Task >>
Every line of the data must be retyped exactly as it stands.
────────────────────────────────────────
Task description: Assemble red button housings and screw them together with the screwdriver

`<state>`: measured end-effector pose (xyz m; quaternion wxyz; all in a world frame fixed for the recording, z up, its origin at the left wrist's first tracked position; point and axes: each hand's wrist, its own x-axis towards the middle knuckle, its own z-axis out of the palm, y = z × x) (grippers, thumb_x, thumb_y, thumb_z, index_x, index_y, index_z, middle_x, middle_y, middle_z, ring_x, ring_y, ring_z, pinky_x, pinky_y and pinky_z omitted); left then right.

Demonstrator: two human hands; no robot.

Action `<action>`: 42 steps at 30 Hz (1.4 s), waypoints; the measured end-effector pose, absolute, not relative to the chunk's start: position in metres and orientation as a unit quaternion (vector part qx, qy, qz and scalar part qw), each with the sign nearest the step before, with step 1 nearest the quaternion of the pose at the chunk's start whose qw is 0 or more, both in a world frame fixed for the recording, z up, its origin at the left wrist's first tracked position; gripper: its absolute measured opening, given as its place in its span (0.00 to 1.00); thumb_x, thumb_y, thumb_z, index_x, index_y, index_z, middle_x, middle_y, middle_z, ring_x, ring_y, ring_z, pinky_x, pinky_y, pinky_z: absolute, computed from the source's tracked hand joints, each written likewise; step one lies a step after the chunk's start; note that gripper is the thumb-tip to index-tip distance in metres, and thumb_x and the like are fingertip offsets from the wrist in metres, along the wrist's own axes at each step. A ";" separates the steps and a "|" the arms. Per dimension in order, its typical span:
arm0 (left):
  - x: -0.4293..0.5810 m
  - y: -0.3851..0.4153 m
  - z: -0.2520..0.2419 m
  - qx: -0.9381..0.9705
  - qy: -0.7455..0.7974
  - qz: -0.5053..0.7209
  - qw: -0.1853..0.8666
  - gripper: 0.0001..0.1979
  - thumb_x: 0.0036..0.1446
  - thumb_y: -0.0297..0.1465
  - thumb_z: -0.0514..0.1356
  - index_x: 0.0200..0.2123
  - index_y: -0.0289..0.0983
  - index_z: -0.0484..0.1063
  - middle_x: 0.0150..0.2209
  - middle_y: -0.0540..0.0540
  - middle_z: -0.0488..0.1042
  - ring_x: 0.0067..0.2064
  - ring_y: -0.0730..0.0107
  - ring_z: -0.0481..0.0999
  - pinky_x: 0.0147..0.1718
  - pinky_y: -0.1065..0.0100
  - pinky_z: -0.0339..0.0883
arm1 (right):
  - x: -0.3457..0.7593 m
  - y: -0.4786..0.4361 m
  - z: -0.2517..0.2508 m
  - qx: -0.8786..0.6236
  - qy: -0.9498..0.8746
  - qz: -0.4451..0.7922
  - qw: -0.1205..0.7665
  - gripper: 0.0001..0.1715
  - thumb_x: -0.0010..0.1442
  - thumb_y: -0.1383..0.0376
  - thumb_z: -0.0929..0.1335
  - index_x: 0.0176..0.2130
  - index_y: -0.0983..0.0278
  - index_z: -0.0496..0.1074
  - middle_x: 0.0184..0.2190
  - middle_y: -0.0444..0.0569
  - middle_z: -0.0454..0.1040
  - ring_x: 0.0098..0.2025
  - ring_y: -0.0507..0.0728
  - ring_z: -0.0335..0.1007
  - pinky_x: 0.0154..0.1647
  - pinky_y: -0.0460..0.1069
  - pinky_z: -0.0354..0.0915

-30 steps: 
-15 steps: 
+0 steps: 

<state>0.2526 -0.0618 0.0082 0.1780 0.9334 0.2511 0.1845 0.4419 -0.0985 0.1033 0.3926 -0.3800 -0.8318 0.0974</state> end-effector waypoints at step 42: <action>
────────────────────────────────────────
Task output >>
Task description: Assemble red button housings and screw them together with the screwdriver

`<state>`: measured end-effector pose (xyz m; quaternion wxyz; all in a world frame fixed for the recording, z up, its origin at the left wrist's first tracked position; point and axes: each hand's wrist, its own x-axis towards the middle knuckle, its own z-axis out of the palm, y = z × x) (grippers, thumb_x, thumb_y, thumb_z, index_x, index_y, index_z, middle_x, middle_y, middle_z, ring_x, ring_y, ring_z, pinky_x, pinky_y and pinky_z omitted); left then right.

Demonstrator: two human hands; no robot.

Action `<action>`: 42 steps at 30 Hz (1.4 s), waypoints; the measured end-effector pose, absolute, not relative to the chunk's start: position in metres and orientation as a unit quaternion (vector part qx, qy, qz and scalar part qw), each with the sign nearest the step before, with step 1 nearest the quaternion of the pose at the chunk's start whose qw is 0 or more, both in a world frame fixed for the recording, z up, its origin at the left wrist's first tracked position; gripper: its absolute measured opening, given as its place in its span (0.00 to 1.00); thumb_x, thumb_y, thumb_z, index_x, index_y, index_z, middle_x, middle_y, middle_z, ring_x, ring_y, ring_z, pinky_x, pinky_y, pinky_z: absolute, computed from the source's tracked hand joints, each written likewise; step one lies a step after the chunk's start; note that gripper is the thumb-tip to index-tip distance in metres, and thumb_x and the like are fingertip offsets from the wrist in metres, along the wrist's own axes at each step. A ";" separates the steps and a "|" the arms. Per dimension in order, its typical span:
arm0 (left):
  - x: -0.4293..0.5810 m
  - y: -0.3851..0.4153 m
  - z: -0.2520..0.2419 m
  - qx: -0.9381..0.9705
  - qy: -0.7455..0.7974
  - qz: -0.5053..0.7209
  - qw: -0.1853..0.8666
  - gripper: 0.0001..0.1979
  - thumb_x: 0.0036..0.1446
  - thumb_y: -0.0297..0.1465
  - thumb_z: -0.0514..0.1356
  - index_x: 0.0200..0.2123
  - index_y: -0.0289..0.0983
  - index_z: -0.0484..0.1063
  - middle_x: 0.0150..0.2209
  - middle_y: -0.0540..0.0540
  - middle_z: -0.0488..0.1042
  - ring_x: 0.0067..0.2064
  - ring_y: -0.0730..0.0107
  - ring_z: -0.0481..0.0999
  - pinky_x: 0.0147..0.1718
  - pinky_y: -0.1065..0.0100
  - pinky_z: -0.0339..0.0883
arm1 (right):
  - x: -0.3457..0.7593 m
  - y: -0.4786..0.4361 m
  - z: -0.2517..0.2508 m
  - qx: -0.8786..0.6236
  - qy: -0.9498..0.8746
  - qz: -0.4451..0.7922
  - qw: -0.1205..0.7665
  - gripper: 0.0001..0.1715
  - thumb_x: -0.0010..0.1442
  - thumb_y: -0.1383..0.0376
  - thumb_z: -0.0929..0.1335
  - index_x: 0.0176..0.2130
  - index_y: -0.0983..0.0278
  - index_z: -0.0496..0.1074
  - middle_x: 0.0184..0.2190
  - middle_y: -0.0444..0.0569
  - middle_z: -0.0454..0.1040
  - ring_x: 0.0098..0.2025
  - ring_y: -0.0507..0.0728
  - ring_z: -0.0335..0.1007
  - pinky_x: 0.0154..0.1647
  - pinky_y: -0.0460..0.1069
  - pinky_z: -0.0354..0.0915

-30 steps: 
-15 steps: 
+0 steps: 

<state>0.2526 -0.0618 0.0082 0.1780 0.9334 0.2511 0.1845 0.4419 -0.0985 0.1033 0.3926 -0.3800 -0.8318 0.0974</state> end-effector waypoints at step 42: <action>

No more is needed to finish this exercise.